╔══

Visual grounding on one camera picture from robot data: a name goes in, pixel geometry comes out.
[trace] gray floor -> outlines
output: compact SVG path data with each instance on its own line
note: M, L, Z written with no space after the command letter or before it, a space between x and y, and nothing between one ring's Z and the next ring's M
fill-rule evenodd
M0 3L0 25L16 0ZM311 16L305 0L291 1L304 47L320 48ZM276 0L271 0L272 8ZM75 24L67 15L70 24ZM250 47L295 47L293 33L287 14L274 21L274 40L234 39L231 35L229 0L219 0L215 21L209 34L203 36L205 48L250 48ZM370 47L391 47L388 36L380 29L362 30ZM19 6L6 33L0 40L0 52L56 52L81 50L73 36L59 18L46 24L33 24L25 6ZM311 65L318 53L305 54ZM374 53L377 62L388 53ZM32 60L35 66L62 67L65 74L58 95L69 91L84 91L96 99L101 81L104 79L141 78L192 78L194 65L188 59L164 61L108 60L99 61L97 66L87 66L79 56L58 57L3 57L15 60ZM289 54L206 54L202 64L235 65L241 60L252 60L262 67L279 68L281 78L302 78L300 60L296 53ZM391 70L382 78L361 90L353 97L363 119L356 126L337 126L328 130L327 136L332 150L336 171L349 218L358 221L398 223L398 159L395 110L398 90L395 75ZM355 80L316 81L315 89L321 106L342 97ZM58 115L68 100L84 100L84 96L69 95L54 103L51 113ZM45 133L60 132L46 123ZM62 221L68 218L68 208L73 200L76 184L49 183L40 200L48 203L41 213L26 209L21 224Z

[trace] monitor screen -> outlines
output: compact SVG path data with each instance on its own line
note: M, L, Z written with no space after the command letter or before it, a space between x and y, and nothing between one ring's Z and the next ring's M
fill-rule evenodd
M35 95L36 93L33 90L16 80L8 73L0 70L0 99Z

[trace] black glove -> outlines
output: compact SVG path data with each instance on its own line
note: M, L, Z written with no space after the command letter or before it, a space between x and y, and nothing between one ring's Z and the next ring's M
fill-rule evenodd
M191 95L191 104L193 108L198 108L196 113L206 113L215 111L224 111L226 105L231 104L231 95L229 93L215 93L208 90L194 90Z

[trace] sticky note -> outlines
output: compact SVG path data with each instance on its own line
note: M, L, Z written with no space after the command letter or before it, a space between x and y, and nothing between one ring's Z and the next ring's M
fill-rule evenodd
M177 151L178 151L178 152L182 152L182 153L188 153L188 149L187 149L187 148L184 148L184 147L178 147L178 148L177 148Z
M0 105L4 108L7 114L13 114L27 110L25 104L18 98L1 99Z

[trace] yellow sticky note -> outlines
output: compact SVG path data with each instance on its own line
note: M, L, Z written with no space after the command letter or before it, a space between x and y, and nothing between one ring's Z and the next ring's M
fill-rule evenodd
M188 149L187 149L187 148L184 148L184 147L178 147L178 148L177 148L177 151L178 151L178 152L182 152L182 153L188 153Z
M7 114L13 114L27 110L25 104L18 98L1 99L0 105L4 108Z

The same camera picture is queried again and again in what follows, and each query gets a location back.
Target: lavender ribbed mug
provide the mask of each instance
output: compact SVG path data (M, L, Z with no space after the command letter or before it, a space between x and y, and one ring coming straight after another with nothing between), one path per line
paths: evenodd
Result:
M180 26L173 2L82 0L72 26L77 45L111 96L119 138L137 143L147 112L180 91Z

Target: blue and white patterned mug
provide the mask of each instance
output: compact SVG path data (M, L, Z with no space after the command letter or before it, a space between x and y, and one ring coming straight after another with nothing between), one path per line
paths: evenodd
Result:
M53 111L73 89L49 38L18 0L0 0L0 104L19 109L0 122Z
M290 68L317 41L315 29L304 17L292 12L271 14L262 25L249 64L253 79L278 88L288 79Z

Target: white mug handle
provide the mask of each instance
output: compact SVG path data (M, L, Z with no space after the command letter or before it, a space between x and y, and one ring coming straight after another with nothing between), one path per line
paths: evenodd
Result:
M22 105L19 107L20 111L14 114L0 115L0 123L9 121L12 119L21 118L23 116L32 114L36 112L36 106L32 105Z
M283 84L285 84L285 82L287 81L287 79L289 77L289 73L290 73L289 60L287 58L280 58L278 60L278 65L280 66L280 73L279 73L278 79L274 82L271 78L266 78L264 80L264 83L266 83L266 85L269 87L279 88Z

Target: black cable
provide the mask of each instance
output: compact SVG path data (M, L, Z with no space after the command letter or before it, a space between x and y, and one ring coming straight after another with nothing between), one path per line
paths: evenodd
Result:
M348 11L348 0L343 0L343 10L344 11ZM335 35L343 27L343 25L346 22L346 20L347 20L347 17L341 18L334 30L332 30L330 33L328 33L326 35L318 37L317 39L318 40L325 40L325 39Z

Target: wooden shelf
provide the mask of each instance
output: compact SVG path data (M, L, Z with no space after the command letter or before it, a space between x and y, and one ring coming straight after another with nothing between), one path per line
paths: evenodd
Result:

╚══

- _Required work_: Retype every line of the listing above exactly as given.

- _Answer to this problem_:
Visual grounding on one camera picture from robot data: a name goes in, pixel geometry comes out.
[trace] gray floor -> outlines
output: compact SVG path data with each instance on its own line
note: M, L, Z written with no space after the command letter or before it, a space between x and y, and nothing between one ring's Z and the next ring's M
fill-rule evenodd
M0 3L0 25L16 0ZM311 16L305 0L291 1L304 47L320 48ZM276 0L271 0L272 8ZM75 24L67 15L70 24ZM250 47L295 47L293 33L287 14L274 21L274 40L234 39L231 35L229 0L219 0L215 21L209 34L203 36L205 48L250 48ZM370 47L391 47L388 36L380 29L362 30ZM19 6L6 33L0 40L0 52L56 52L81 50L73 36L59 18L46 24L33 24L25 6ZM311 65L318 53L305 54ZM374 53L377 62L388 53ZM32 60L35 66L62 67L65 74L58 95L69 91L84 91L96 99L101 81L104 79L141 78L192 78L194 65L188 59L164 61L108 60L99 61L97 66L87 66L79 56L58 57L3 57L15 60ZM289 54L206 54L202 64L235 65L241 60L252 60L262 67L279 68L281 78L302 78L300 60L296 53ZM391 70L382 78L361 90L353 97L363 119L356 126L337 126L328 130L327 136L332 150L336 171L349 218L358 221L398 223L398 159L395 110L398 90L395 75ZM355 80L316 81L315 89L321 106L342 97ZM58 115L68 100L84 100L84 96L69 95L54 103L51 113ZM45 133L60 132L46 123ZM62 221L68 218L68 208L73 200L76 184L49 183L40 200L48 203L41 213L26 209L21 224Z

[trace] monitor screen -> outlines
output: compact SVG path data with each instance on its own line
note: M, L, Z written with no space after the command letter or before it, a space between x and y, and nothing between one ring's Z and the next ring's M
fill-rule evenodd
M35 95L36 93L33 90L16 80L8 73L0 70L0 99Z

[trace] black glove -> outlines
output: compact SVG path data with each instance on its own line
note: M, L, Z written with no space after the command letter or before it, a space between x and y, and nothing between one ring's Z and the next ring's M
fill-rule evenodd
M191 95L191 104L193 108L198 108L196 113L206 113L215 111L224 111L226 105L231 104L231 95L229 93L215 93L208 90L194 90Z

[trace] sticky note -> outlines
output: compact SVG path data with each instance on its own line
note: M, L, Z written with no space after the command letter or before it, a space between x and y, and nothing between one ring's Z and the next ring's M
fill-rule evenodd
M177 151L178 151L178 152L182 152L182 153L188 153L188 149L187 149L187 148L184 148L184 147L178 147L178 148L177 148Z
M0 105L4 108L7 114L13 114L27 110L25 104L18 98L1 99Z

[trace] yellow sticky note -> outlines
output: compact SVG path data with each instance on its own line
note: M, L, Z written with no space after the command letter or before it, a space between x and y, and nothing between one ring's Z and the next ring's M
fill-rule evenodd
M188 149L187 149L187 148L184 148L184 147L178 147L178 148L177 148L177 151L178 151L178 152L182 152L182 153L188 153Z
M7 114L13 114L27 110L25 104L18 98L1 99L0 105L4 108Z

The same camera picture is queried again and again in what follows, and each query gets a location back.
Target: lavender ribbed mug
provide the mask of each instance
output: compact SVG path data (M, L, Z with no space after the command letter or before it, a space between x and y, and one ring coming straight after another with nothing between), one path per line
paths: evenodd
Result:
M180 26L173 2L82 0L72 26L77 45L111 96L119 138L137 143L147 112L180 91Z

Target: blue and white patterned mug
provide the mask of each instance
output: compact SVG path data (M, L, Z with no space after the command letter or before it, a space between x and y, and one ring coming straight after another with nothing between), one path per line
paths: evenodd
Result:
M53 111L73 89L49 38L18 0L0 0L0 104L19 109L0 122Z
M290 68L317 41L315 29L304 17L292 12L271 14L262 25L249 64L253 79L278 88L288 79Z

Target: white mug handle
provide the mask of each instance
output: compact SVG path data (M, L, Z with no space after the command letter or before it, a space between x and y, and one ring coming straight after another with nothing between), one path per line
paths: evenodd
Result:
M22 105L19 107L20 111L14 114L0 115L0 123L9 121L12 119L21 118L23 116L32 114L36 112L36 106L32 105Z
M283 84L285 84L285 82L287 81L287 79L289 77L289 73L290 73L289 60L287 58L280 58L278 60L278 65L280 66L280 73L279 73L278 79L274 82L271 78L266 78L264 80L264 83L266 83L266 85L269 87L279 88Z

Target: black cable
provide the mask of each instance
output: compact SVG path data (M, L, Z with no space after the command letter or before it, a space between x and y, and one ring coming straight after another with nothing between), one path per line
paths: evenodd
Result:
M348 11L348 0L343 0L343 10L344 11ZM335 35L343 27L343 25L346 22L346 20L347 20L347 17L341 18L334 30L332 30L330 33L328 33L326 35L318 37L317 39L318 40L325 40L325 39Z

Target: wooden shelf
provide the mask of each instance
output: compact SVG path data (M, L, Z with no space after the command letter or before it, a space between x and y, and one ring coming straight after another with nothing between), one path per line
paths: evenodd
Result:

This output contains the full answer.